常在菌をつなぐ
- るり子 市原
- 8月5日
- 読了時間: 2分
みそづくりを始めて、30年以上が経ちました。 20 代の頃は「何でも手作りしたい!」 暮らしの中に手仕事を取り入れることが楽しくて仕方ありませんでした。
我が家の行事『みそづくり』
みその材料は、とてもシンプルです。 大豆、糀、そして塩。 じっくり煮た大豆に、塩切りした糀を合わせます。 塩切りは、糀と塩を先によく混ぜ合わせ、糀の発酵をゆるやかにし、おいしいみそへと導く大切な工程です。 昔から「その土地のものをいただくのが一番」と言われます。 みそづくりもまた、その家族の手で混ぜ、こねることに意味があります。

常在菌が育む “手前みそ”
手にすむ常在菌は、一人ひとり違います。

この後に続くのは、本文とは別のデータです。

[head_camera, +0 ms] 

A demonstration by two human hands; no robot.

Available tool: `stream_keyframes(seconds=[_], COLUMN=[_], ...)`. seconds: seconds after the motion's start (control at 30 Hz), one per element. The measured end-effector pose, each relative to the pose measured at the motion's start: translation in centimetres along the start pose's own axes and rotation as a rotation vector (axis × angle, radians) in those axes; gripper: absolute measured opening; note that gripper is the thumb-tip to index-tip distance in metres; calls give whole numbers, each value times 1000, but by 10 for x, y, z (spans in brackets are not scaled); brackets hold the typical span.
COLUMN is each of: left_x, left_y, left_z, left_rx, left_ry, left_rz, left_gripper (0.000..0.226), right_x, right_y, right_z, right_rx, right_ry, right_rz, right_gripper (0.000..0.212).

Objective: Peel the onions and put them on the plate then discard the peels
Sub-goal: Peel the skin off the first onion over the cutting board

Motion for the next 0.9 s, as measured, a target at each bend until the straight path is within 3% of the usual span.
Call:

家族みんなの手で仕込んだみそは、それぞれの常在菌とともに、ゆっくりと時間をかけて熟成していくのです。 わが家では毎年、新しく仕込むみそに前年のみそを少しだけ加えます。 発酵を助けるためでもありますが、もう一つ、大切な理由があります。 それは、常在菌をつなぐ こと。 毎年受け継がれる菌が、その家だけの味を育ててくれるのです。
常在菌をつなぐ
毎年、丁寧に塩切りをして、大豆と糀をまんべんなく混ぜるのは主人の役目でした。 丸めたみそ玉を、甕の中へ空気を抜きながら隙間なく詰めていく姿は、まるで熟練の職人のようでした。 二年ほど前、主人は突然この世を去りました。 その年は悲しみが深く、みそを仕込むことができませんでした。 今年、みそを仕込もうと甕を開けると、2年もののみそはあめ色に熟成し輝いていました。 「ここには、主人の常在菌が生きている」 そう思った瞬間 涙があふれました。

発酵日和
発酵料理のお店を始める新しい一歩。主人はきっと「ママらしいな」と少し呆れた顔で笑っているはず。 みその中で生き続ける常在菌と一緒に、私を見守っていてくれているでしょう。 今日も発酵のちからに感謝です。